04. Flashback

370 53 9
                                    

Norwich, UK. 13 tahun yang lalu.

Norwich merupakan kota yang terletak di Inggris bagian timur. Penduduknya hanya berjumlah 177.000 jiwa. Sebuah kota yang berdekatan dengan laut. Armin sudah tinggal di kota ini sejak kecil. Ia menyukai kota kelahiran ayahnya ini dengan sepenuh hatinya. Bangunan-bangunan tua berbentuk tradisional khas masa sejarah Inggris, suasana yang sunyi, dan bau laut yang selalu membuat Armin betah.

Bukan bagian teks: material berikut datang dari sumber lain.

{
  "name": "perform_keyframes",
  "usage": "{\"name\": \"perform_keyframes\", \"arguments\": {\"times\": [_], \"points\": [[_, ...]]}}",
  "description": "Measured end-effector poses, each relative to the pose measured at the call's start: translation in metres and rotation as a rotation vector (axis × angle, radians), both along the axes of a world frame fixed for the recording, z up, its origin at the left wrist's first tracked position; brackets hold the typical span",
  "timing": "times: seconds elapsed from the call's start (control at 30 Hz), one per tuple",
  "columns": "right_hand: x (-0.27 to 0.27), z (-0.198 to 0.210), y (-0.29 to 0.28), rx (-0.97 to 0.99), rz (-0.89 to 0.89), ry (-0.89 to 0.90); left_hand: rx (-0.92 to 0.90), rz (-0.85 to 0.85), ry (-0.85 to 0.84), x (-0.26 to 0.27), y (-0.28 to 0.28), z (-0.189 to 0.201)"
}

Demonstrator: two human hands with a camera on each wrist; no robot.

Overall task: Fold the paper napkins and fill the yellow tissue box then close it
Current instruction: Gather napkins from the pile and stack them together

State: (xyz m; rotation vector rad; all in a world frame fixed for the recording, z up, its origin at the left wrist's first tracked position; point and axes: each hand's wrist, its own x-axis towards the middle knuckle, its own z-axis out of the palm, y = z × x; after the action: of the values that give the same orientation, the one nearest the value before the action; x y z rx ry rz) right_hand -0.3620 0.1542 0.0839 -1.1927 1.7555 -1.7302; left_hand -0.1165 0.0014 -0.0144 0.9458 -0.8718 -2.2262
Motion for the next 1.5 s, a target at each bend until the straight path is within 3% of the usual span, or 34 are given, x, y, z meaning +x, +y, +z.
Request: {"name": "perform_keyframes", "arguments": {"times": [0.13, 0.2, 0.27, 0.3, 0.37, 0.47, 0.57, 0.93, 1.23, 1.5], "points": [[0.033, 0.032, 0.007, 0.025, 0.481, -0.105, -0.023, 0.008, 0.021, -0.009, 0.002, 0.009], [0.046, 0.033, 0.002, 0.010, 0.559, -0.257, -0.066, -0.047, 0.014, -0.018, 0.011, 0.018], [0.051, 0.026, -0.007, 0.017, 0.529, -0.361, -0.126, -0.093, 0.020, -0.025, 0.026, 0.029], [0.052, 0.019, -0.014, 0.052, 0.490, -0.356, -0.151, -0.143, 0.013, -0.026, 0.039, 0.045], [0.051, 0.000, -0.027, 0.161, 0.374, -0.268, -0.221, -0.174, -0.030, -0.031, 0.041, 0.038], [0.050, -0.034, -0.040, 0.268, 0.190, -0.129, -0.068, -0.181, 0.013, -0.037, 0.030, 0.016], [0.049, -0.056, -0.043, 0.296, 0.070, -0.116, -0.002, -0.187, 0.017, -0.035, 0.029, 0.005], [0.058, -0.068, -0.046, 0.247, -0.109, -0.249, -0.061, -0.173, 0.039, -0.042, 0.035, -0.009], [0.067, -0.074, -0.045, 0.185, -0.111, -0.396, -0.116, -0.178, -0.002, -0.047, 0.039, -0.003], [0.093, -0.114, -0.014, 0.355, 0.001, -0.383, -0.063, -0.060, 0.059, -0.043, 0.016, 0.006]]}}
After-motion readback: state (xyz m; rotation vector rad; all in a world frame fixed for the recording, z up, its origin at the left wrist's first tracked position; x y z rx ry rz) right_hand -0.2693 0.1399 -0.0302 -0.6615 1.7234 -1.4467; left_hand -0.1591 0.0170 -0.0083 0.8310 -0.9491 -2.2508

Di tempat ini, ia bertemu teman sebaya yang lebih enerjik dan pandai mengungkapkan keinginannya, Eren. Anak laki-laki keturunan Austria-Belanda itu hanya pindahan tak sengaja ke kota kecil ini. Ayahnya adalah seorang dokter yang suka berpindah-pindah tugas ke beberapa negara di Eropa Barat. Namun, karena lebih sering mengunjungi Inggris untuk melakukan penelitian, mereka akhirnya memutuskan menetap di Norwich karena suasana perdesaan dan bisa membuat tumbuh kembang putranya lebih baik.

Hari itu adalah semester baru. Armin datang ke sekolah dengan sukacita seperti biasa. Meski tadinya hampir terhambat karena Eren harus beradu mulut dengan Ibunya, tetap tak menurunkan semangatnya—sudah biasa. Ia mengambil tempat duduk paling depan, dan menyiapkan apa saja yang akan ia butuhkan nanti. Semester ini ia kembali sekelas dengan temannya di semester lalu. Ia tak satu kelas dengan Eren. Tapi meski begitu satu sekolah sudah tahu, bahwa Eren adalah teman baiknya.

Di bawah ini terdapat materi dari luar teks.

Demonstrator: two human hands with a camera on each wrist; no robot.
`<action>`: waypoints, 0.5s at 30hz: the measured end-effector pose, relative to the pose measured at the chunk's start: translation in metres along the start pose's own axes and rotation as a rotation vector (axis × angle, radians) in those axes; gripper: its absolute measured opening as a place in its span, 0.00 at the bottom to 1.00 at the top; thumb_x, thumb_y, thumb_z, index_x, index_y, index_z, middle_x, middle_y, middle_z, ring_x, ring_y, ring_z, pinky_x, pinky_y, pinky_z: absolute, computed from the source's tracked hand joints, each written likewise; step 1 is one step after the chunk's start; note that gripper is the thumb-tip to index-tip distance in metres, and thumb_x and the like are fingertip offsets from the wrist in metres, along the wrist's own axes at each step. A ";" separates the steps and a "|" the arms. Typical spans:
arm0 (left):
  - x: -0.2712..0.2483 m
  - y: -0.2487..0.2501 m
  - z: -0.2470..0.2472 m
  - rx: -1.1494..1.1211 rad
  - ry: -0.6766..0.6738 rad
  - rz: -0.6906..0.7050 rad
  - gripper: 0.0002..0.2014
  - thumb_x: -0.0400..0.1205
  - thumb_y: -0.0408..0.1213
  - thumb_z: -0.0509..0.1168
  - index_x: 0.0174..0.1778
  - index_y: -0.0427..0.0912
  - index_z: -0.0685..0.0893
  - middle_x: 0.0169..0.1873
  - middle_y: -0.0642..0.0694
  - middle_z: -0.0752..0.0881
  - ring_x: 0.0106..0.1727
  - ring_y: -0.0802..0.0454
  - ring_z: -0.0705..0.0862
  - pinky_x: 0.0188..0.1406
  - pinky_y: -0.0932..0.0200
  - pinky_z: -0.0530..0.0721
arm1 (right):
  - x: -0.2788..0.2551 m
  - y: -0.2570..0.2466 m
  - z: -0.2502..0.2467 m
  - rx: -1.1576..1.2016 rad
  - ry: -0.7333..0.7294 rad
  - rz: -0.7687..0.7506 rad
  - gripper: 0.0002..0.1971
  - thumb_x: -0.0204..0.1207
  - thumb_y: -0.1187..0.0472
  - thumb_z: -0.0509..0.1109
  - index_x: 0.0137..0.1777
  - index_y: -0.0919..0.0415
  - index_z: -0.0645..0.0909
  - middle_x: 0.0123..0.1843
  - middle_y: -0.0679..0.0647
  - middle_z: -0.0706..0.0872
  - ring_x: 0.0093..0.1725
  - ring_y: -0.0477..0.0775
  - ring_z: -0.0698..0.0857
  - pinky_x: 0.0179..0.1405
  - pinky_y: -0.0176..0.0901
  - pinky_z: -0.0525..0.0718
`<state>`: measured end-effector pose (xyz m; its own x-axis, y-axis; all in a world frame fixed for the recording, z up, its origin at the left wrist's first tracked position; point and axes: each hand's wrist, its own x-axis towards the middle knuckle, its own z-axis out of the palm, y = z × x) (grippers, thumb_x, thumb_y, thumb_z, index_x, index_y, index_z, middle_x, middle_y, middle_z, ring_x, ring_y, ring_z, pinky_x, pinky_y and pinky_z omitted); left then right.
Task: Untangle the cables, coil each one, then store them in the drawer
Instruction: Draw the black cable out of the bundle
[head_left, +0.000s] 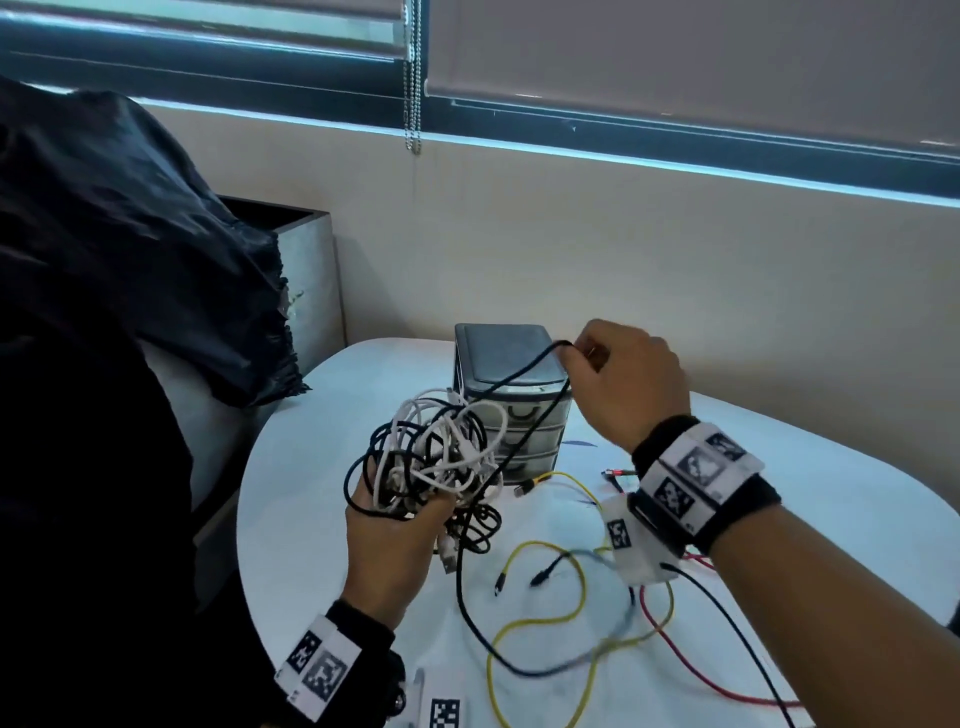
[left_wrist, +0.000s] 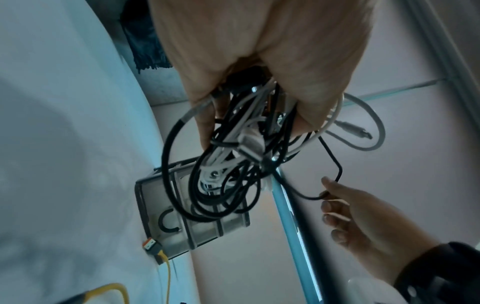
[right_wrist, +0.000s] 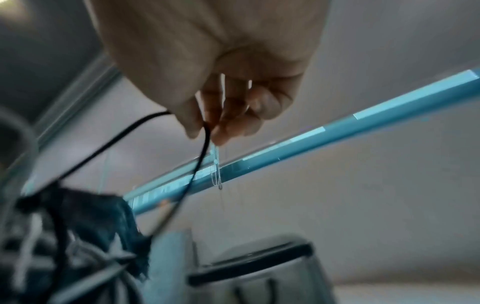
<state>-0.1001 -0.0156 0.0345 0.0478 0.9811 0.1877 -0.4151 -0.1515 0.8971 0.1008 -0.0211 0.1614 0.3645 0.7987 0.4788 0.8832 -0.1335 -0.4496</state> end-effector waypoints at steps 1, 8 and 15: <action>0.002 0.000 -0.001 -0.007 0.011 -0.003 0.17 0.67 0.20 0.78 0.50 0.37 0.86 0.42 0.35 0.91 0.36 0.40 0.88 0.34 0.49 0.89 | 0.004 -0.003 0.000 0.169 -0.067 0.047 0.13 0.80 0.50 0.69 0.36 0.55 0.81 0.31 0.50 0.85 0.33 0.56 0.83 0.33 0.43 0.74; 0.008 0.011 -0.008 -0.109 0.013 -0.047 0.23 0.74 0.24 0.74 0.65 0.30 0.82 0.53 0.35 0.90 0.52 0.41 0.89 0.39 0.58 0.87 | -0.034 -0.018 0.027 0.598 -0.662 0.219 0.09 0.80 0.53 0.73 0.43 0.57 0.84 0.30 0.54 0.85 0.24 0.47 0.77 0.19 0.33 0.71; 0.002 0.016 -0.013 -0.102 0.004 -0.031 0.22 0.72 0.28 0.77 0.63 0.33 0.84 0.52 0.35 0.91 0.49 0.43 0.90 0.37 0.59 0.86 | -0.036 -0.031 0.025 0.616 -0.557 0.171 0.09 0.82 0.66 0.69 0.39 0.61 0.81 0.31 0.58 0.86 0.20 0.46 0.79 0.18 0.32 0.73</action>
<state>-0.1188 -0.0143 0.0442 0.0582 0.9857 0.1582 -0.5034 -0.1079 0.8573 0.0534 -0.0316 0.1392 0.1370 0.9906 -0.0014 0.4518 -0.0637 -0.8899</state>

Wali kelas mereka masuk tidak sendiri. Ia membawa seorang gadis pirang sebahu, dengan mata biru terang yang membuat semua orang terpukau. Belum lagi dengan wajah cantiknya. Beberapa teman Armin berbisik. Armin mengamatinya dengan seksama. Gadis itu terlihat kaku dan gugup. Tapi tak bisa mengurangi kadar cantiknya. Armin sedikit tersipu saat mata mereka bertemu.

"Ayo perkenalkan dirimu."

Gadis itu mengambil napas kecil, lalu menyebutkan namanya dengan lantang. "Historia Reiss, aku berasal dari Jerman. Salam kenal!" dengan perlahan senyum gadis itu melebar, membuat semua anak di dalam kelas heboh.

"Woaaaah!!"

"Cantiknya..."

"Halo, Historia!"

"Salam kenal!"

"Iya! Salam kenal untuk kalian semua!"

Seusai kelas yang ramai hari itu. Armin baru mengetahui bahwa di kelas Eren juga kedatangan murid baru. Anak itu juga berasal dari Jerman. Eren mengatakan bahwa gadis itu punya bola mata yang sama seperti langit di Norwich siang itu. Armin penasaran, ia melihat langit biru tanpa awan. Indah sekali. Namun dari keindahan itu, gadis itu memiliki ekspresi wajah yang sangat datar. Ia kaku sekali. Tidak ada senyum. Ketika Eren harus berbagi buku tadi, ia sadar bahwa gadis itu tak banyak bicara.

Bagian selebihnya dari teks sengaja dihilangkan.